ETYMOLOGY treats of the different parts of speech, with their classes and modifications.

The Parts of Speech are the several kinds, or principal classes, into which words are divided by grammarians.

Classes, under the parts of speech, are the particular sorts into which the several kinds of words are subdivided.

Modifications are inflections, or changes, in the terminations, forms, or senses, of some kinds of words.

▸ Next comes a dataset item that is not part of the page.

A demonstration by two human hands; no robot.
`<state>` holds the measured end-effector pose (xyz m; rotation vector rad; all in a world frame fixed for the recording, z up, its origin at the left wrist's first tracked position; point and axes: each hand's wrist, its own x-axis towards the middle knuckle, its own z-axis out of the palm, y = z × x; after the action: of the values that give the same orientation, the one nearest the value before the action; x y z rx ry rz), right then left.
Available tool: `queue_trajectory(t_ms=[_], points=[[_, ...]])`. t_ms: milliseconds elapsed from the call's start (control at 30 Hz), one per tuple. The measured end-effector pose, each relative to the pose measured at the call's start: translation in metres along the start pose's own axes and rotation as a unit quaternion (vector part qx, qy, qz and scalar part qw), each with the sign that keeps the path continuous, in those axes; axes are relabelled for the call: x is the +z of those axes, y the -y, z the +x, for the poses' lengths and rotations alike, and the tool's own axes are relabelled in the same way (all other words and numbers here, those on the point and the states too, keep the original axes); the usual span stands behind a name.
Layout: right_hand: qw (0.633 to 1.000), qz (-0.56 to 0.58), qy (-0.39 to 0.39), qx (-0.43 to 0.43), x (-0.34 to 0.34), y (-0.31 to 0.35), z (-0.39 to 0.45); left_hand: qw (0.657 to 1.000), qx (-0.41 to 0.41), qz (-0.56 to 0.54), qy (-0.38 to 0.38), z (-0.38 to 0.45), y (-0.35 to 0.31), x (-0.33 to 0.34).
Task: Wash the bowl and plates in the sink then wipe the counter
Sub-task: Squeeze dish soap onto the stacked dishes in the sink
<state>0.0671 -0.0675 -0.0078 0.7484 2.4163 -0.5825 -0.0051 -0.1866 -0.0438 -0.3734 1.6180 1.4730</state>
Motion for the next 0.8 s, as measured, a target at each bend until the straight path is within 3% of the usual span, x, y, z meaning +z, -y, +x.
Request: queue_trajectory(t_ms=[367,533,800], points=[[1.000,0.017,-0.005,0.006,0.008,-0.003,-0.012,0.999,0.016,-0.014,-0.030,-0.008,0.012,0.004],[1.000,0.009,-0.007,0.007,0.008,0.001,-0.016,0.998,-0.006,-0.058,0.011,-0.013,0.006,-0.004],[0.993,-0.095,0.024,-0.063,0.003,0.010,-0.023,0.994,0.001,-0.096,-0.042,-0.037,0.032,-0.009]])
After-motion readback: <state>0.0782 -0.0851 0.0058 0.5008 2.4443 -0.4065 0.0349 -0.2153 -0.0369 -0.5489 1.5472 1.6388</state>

CHAPTER I.—PARTS OF SPEECH.

The Parts of Speech, or sorts of words, in English, are ten; namely, the Article, the Noun, the Adjective, the Pronoun, the Verb, the Participle, the Adverb, the Conjunction, the Preposition, and the Interjection.

1. THE ARTICLE.

An Article is the word the, an, or a, which we put before nouns to limit their signification: as, The air, the stars; an island, a ship.

2. THE NOUN.

A Noun is the name of any person, place, or thing, that can be known or mentioned: as, George, York, man, apple, truth.

3. THE ADJECTIVE.

An Adjective is a word added to a noun or pronoun, and generally expresses quality: as, A wise man; a new book. You two are diligent.

4. THE PRONOUN.

A Pronoun is a word used in stead of a noun: as, The boy loves his book; he has long lessons, and he learns them well.

5. THE VERB.

A Verb is a word that signifies to be, to act, or to be acted upon: as, I am, I rule, I am ruled; I love, thou lovest, he loves.

6. THE PARTICIPLE.

A Participle is a word derived from a verb, participating the properties of a verb, and of an adjective or a noun; and is generally formed by adding ing, d, or ed, to the verb: thus, from the verb rule, are formed three participles, two simple and one compound; as, 1. ruling, 2. ruled, 3. having ruled.

7. THE ADVERB.

An Adverb is a word added to a verb, a participle, an adjective, or an other adverb; and generally expresses time, place, degree, or manner: as, They are now here, studying very diligently.

8. THE CONJUNCTION.

A Conjunction is a word used to connect words or sentences in construction, and to show the dependence of the terms so connected: as, "Thou and he are happy, because you are good."—L. Murray.

9. THE PREPOSITION.

A Preposition is a word used to express some relation of different things or thoughts to each other, and is generally placed before a noun or a pronoun; as, The paper lies before me on the desk.

10. THE INTERJECTION.

An Interjection is a word that is uttered merely to indicate some strong or sudden emotion of the mind: as, Oh! alas! ah! poh! pshaw! avaunt! aha! hurrah!

OBSERVATIONS.

OBS. 1.—The first thing to be learned in the study of this the second part of grammar, is the distribution of the words of the language into those principal sorts, or classes, which are denominated the Parts of Speech. This is a matter of some difficulty. And as no scheme which can be adopted, will be in all cases so plain that young beginners will not occasionally falter in its application, the teacher may sometimes find it expedient to refer his pupils to the following simple explanations, which are designed to aid their first and most difficult steps.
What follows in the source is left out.